EXERCISE DATA Block Start

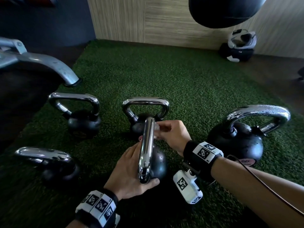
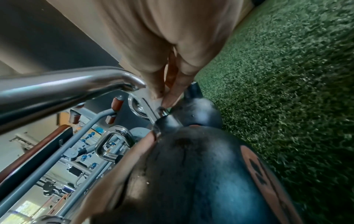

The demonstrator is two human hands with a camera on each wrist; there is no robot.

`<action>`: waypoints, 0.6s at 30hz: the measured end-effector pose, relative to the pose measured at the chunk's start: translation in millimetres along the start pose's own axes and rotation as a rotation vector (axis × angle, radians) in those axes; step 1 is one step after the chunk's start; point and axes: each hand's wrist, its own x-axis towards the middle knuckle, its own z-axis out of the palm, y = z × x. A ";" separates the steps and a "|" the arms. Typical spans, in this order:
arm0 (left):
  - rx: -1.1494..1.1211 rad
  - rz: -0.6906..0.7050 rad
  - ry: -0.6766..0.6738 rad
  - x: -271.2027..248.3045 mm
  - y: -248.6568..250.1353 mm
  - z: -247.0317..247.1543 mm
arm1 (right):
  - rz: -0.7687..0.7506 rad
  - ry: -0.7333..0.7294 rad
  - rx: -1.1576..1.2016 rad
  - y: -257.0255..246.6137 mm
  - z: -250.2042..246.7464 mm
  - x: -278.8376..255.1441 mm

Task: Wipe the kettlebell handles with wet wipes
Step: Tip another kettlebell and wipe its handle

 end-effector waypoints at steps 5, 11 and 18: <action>-0.107 -0.044 -0.017 0.5 -12.4 -9.0 | -0.204 0.129 -0.088 -26.4 -2.9 -7.8; -0.131 -0.116 -0.086 11.2 -16.8 -16.1 | -0.256 0.135 -0.298 -36.2 -4.5 -2.0; -0.147 -0.195 -0.164 27.8 -38.5 -20.2 | -0.619 0.146 -0.483 -47.2 9.1 -26.4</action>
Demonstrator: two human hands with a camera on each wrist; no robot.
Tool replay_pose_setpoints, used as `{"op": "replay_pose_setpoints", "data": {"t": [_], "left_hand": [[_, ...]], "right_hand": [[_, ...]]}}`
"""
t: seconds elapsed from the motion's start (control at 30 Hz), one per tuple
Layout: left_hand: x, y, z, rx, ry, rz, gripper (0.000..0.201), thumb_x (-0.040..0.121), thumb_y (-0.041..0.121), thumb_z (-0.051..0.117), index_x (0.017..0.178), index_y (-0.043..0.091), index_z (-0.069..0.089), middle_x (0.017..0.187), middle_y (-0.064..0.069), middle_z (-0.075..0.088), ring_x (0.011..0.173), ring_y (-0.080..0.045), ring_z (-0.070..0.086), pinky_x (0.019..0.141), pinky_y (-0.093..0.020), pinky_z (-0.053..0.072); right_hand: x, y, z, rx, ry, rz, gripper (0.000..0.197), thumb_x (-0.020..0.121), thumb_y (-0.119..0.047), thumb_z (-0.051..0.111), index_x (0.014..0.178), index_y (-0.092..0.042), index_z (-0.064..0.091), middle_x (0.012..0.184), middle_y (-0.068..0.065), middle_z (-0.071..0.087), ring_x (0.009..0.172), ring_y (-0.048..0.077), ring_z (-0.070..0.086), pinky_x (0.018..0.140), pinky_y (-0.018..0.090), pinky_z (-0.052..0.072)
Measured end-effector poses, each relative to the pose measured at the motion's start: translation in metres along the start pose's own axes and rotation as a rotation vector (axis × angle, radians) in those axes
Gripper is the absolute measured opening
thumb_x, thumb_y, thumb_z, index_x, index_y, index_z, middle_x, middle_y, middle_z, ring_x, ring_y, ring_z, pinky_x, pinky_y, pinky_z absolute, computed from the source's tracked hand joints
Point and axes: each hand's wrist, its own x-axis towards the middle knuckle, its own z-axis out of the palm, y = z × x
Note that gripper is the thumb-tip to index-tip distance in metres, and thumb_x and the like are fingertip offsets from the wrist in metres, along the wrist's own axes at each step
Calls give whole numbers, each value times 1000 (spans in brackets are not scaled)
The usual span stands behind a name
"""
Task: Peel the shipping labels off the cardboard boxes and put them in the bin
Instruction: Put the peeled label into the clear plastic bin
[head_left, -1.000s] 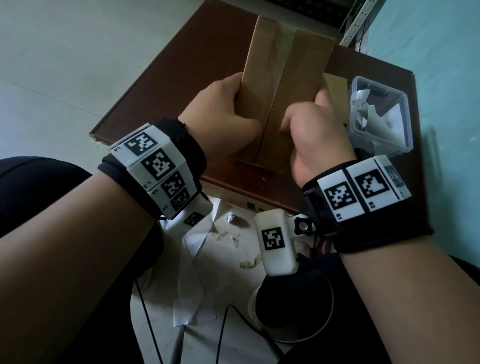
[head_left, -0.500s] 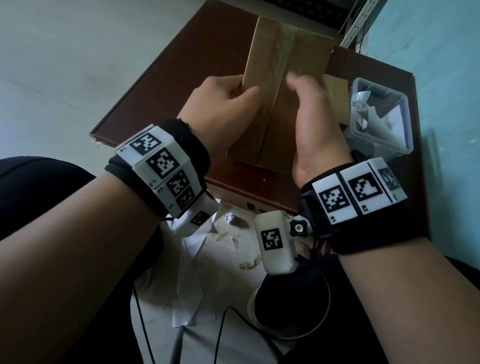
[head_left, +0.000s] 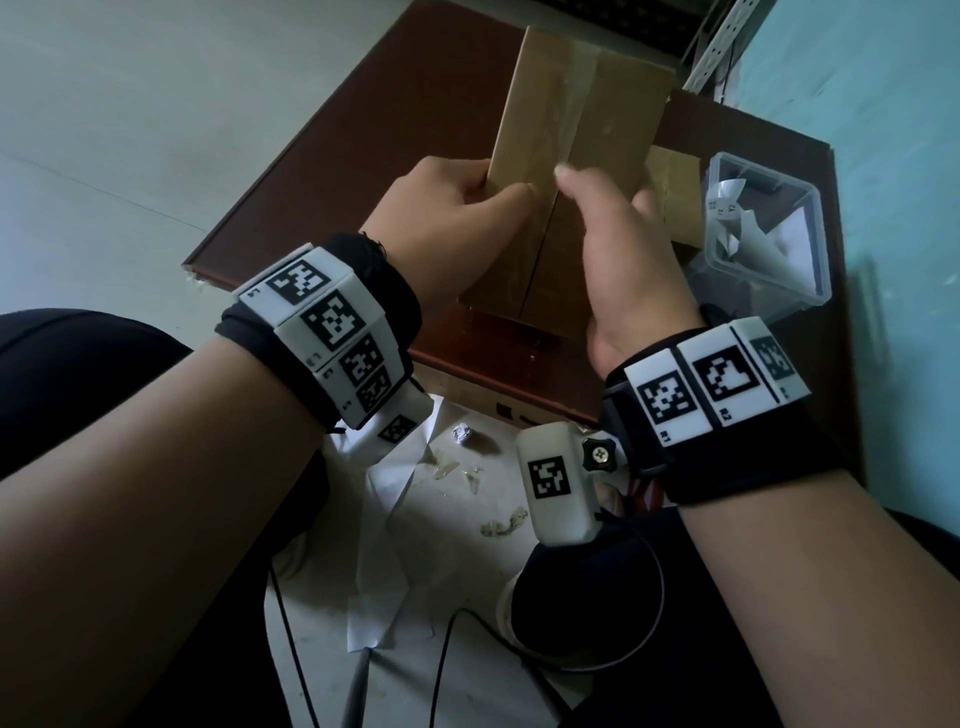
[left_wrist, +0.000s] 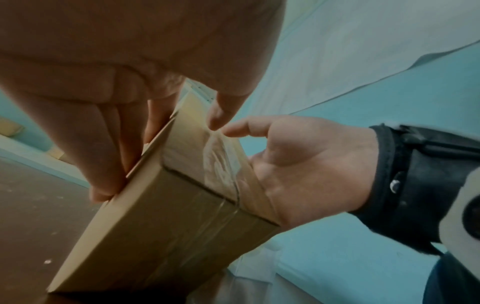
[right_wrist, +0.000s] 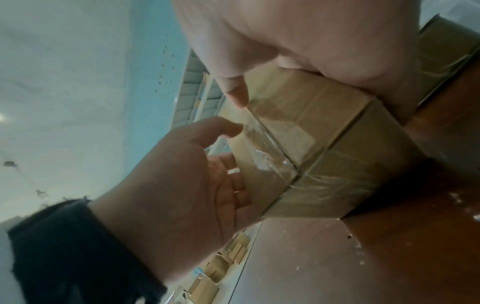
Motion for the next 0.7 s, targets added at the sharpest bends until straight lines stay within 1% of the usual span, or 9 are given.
{"op": "replay_pose_setpoints", "data": {"t": [0.13,0.2,0.27,0.33,0.43,0.5,0.6,0.67,0.7], "left_hand": [[1,4,-2,251,-80,13,15,94,30,55,105,20,55,87,7,61,74,-7,60,56,-22,44],[-3,1,-4,384,-134,-5,23,94,20,56,112,15,43,90,0,59,73,-14,59,53,-25,42],[-10,-4,-5,399,-185,-48,27,95,17,55,113,11,36,87,-6,60,69,-19,60,51,-28,43],[-17,-8,-6,381,-185,-88,28,96,17,55,111,11,32,82,-7,60,65,-21,59,50,-30,44],[-26,-16,-10,291,-105,-139,27,97,16,53,107,11,28,77,-5,54,65,-23,56,50,-32,41],[-30,-21,-12,179,-18,-197,26,95,19,51,105,13,28,81,-5,53,66,-22,56,51,-31,40],[-34,-26,-16,74,86,-206,22,94,22,47,105,15,29,94,-7,51,73,-23,55,58,-31,40],[-31,-29,-21,14,136,-156,24,93,25,42,114,16,33,108,-10,55,85,-25,59,68,-35,45],[-27,-30,-24,-1,165,-116,33,92,29,40,122,18,36,116,-11,56,94,-26,60,76,-38,50]], "right_hand": [[2,6,-3,-162,-44,34,93,71,-20,67,158,-31,35,136,-1,63,122,27,65,104,56,56],[2,7,-7,-245,-89,98,83,77,-12,65,154,-31,38,133,1,61,120,31,64,96,58,59],[1,10,-9,-282,-139,168,73,85,-10,66,150,-30,40,134,3,57,119,34,62,87,56,63],[-1,12,-7,-313,-182,174,73,82,-12,70,146,-32,43,133,2,58,116,33,63,82,54,65],[-7,13,6,-277,-243,133,69,74,-14,74,137,-34,50,123,1,66,110,31,69,80,54,67],[-9,14,14,-255,-302,98,71,77,-12,75,139,-35,51,121,1,70,108,28,71,85,50,66],[-9,10,25,-226,-342,31,71,84,-4,74,146,-33,51,119,0,74,107,22,74,93,44,64],[-6,7,30,-174,-337,25,75,85,-5,80,150,-28,51,117,2,76,103,21,77,89,41,66],[-4,6,34,-153,-320,26,75,84,-10,86,149,-27,52,117,2,77,102,20,78,88,40,66]]}}
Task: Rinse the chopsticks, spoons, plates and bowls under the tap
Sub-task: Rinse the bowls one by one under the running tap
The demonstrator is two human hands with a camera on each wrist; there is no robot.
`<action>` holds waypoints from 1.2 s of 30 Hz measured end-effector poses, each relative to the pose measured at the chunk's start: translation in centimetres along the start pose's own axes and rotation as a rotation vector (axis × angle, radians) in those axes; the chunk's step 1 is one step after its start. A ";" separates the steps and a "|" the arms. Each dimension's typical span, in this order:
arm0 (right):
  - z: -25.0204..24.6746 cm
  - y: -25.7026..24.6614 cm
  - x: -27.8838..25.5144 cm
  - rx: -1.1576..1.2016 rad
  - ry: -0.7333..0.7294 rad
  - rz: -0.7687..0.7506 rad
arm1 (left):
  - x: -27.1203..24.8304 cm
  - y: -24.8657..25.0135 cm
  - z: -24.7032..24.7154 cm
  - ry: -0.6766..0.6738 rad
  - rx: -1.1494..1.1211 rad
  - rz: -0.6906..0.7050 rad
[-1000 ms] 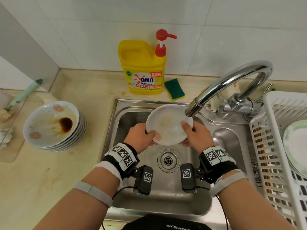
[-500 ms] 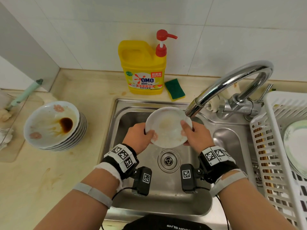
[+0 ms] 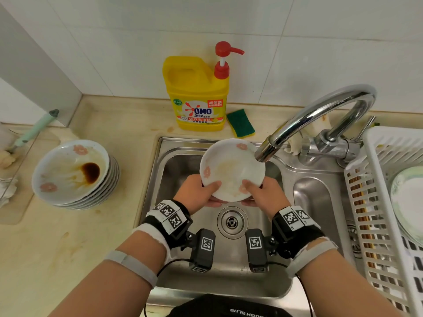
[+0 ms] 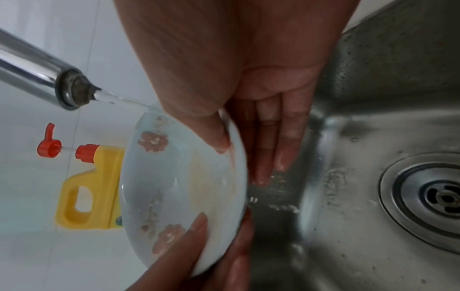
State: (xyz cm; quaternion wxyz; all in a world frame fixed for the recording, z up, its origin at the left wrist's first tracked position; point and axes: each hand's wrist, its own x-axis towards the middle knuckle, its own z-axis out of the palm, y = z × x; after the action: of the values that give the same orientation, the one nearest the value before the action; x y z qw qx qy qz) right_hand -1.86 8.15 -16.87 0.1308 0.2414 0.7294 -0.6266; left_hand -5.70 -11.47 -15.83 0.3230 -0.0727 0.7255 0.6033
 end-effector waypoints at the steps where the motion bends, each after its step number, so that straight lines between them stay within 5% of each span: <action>1: -0.2 -0.1 0.1 -0.019 0.004 -0.002 | 0.0 0.0 -0.1 0.000 0.014 0.012; 10: -0.8 -1.5 0.4 -0.213 0.116 -0.047 | 0.1 -0.4 -1.0 0.056 0.221 0.078; 17: -0.8 -0.7 0.2 -0.171 -0.028 -0.020 | 0.1 -0.4 -1.2 0.137 0.343 0.140; 28: -1.0 -1.2 0.3 -0.233 0.107 0.057 | 0.3 0.0 -1.0 0.167 0.515 0.189; 36: -0.3 -0.7 -0.1 0.024 -0.032 0.046 | -0.3 0.0 0.0 0.089 0.161 0.049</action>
State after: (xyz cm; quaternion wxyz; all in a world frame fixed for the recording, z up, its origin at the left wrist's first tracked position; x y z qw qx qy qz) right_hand -2.15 8.38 -16.17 0.1537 0.2497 0.7138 -0.6360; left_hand -5.48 -11.59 -15.68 0.2806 -0.0555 0.7870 0.5467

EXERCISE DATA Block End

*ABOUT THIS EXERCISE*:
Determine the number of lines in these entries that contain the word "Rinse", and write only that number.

*ANSWER SPACE*:
2